Namun, kamu yang memulainya, kamu yang memberi harapan dan menarikku dengan harapan-harapan itu. kamu sendiri yang berkata akan menjagaku, bersamaku hingga akhir dan tidak akan membiarkan aku pergi dari hidupmu. Jadi, jika sekarang aku kecewa dan benci kamu. itu jelas salahmu.
Kebodohanku Adalah Aku Terlanjur Yakin Dan Percaya Pada Harapan Yang Tidak Pasti. Aku Lupa Untuk Menjaga Diriku Sendiri, Meruntuhkan Segala Penjagaan Diri, Sebab Mempercayaimu
Saat pertama kita bertemu, tak pernah sedikitpun ada pikiran, untuk mempercayai dan menyerahkan rasa cinta itu. Awalnya, kuanggap kamu sama seperti kawan lainnya saja, tak special maupun istimewa dalam hatiku.

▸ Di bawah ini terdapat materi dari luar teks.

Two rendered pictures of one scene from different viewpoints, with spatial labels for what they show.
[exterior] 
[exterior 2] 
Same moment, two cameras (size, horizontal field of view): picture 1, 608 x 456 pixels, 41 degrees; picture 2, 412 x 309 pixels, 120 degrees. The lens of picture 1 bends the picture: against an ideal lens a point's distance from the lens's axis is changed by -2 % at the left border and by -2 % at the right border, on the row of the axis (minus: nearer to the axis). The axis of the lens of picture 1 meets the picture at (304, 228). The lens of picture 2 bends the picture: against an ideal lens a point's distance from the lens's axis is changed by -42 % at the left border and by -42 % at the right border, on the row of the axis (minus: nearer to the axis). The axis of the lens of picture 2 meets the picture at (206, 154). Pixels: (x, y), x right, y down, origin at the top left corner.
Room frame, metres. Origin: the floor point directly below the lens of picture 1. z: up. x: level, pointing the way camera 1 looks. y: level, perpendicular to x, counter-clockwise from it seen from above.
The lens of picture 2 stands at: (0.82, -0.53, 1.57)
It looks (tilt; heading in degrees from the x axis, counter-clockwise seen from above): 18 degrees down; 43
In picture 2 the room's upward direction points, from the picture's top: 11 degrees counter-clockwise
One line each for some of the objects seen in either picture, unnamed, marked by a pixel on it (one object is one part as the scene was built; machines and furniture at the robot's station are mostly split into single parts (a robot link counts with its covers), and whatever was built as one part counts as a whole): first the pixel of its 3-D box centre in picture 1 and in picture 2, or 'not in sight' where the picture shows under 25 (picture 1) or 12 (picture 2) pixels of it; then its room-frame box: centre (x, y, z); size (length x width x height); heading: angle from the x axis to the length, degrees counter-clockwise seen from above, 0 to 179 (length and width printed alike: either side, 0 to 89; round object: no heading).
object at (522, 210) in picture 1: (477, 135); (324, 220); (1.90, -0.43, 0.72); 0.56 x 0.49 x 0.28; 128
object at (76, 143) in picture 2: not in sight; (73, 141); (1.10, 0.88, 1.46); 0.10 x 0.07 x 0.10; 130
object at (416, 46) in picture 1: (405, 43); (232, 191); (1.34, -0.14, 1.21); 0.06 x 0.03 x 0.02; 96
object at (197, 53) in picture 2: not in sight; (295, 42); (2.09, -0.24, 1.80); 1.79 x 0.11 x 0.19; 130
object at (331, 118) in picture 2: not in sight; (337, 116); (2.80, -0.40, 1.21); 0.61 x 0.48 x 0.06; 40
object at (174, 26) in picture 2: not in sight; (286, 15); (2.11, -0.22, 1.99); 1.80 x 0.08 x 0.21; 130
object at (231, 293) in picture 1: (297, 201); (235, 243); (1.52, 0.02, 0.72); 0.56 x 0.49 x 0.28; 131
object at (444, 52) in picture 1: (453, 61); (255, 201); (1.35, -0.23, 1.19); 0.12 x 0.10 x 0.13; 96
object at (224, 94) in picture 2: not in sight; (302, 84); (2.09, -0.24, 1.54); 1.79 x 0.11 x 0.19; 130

Namun, saat kamu berusaha untuk meyakinkan, memberikan banyak perhatian yang tak kuharapkan, selalu ada saat aku membutuhkan. Entah bagaimana rasa nyaman itu mulai membuka hati yang selama ini kujaga.
Ditambah lagi, saat akhirnya aku mulai percaya, kamu semakin memupuk perasaan dan hubungan itu dengan banyak cinta, janji dan harapan. Mulai membuatku berharap padamu, berharap bahwa kamu bisa menjaga setiap kata yang kamu sampaikan.
Tapi, saat semuanya tinggal kenangan menyakitkan. Maka, aku tak salah, jika menyalahkanmu sepenuhnya. Kebodohanku hanya satu, yaitu percaya padamu. Sedang salahmu begitu banyak.
Sehingga Jelas, Rasa Benci Itu Pasti Hadir. dan Memaafkan Tak Semudah Membalikkan Telapak Tangan. Sebab Kamu Yang Memulai, dan Mengakhirinya Tanpa Peduli Perasaanku
Mungkin kamu adalah tipe orang yang mudah mengatakan janji, tanpa berpikir dulu, bisa tidak kamu menepatinya di masa depan. Mungkin, kamu juga tipe pemain dalam hubungan, yang merasa hebat jika menghancurkan harapan orang lain.
Atau apapun niatmu dalam hubungan itu, jelas itu bukanlah hal baik, karena tak bisa belajar pada komitmen yang kamu bangun sendiri.
Jadi ketika aku membenci, aku tak bisa sepenuhnya memaafkanmu. Maka, terimalah saja. Sebab dikhianati itu tak enak, diabaikan setelah kamu diberikan kepercaayaan itu menyakitkan. Apalagi, sampai ditinggalkan tanpa alasan yang pasti.
Setelah semua hal yang dilewati bersama. Satu doaku, semoga karma itu benar-benar ada dan hadir padamu. Agar kamu tahu rasanya, dikhianati, ditinggalkan dan disakiti oleh seseorang yang sungguh kamu percayai.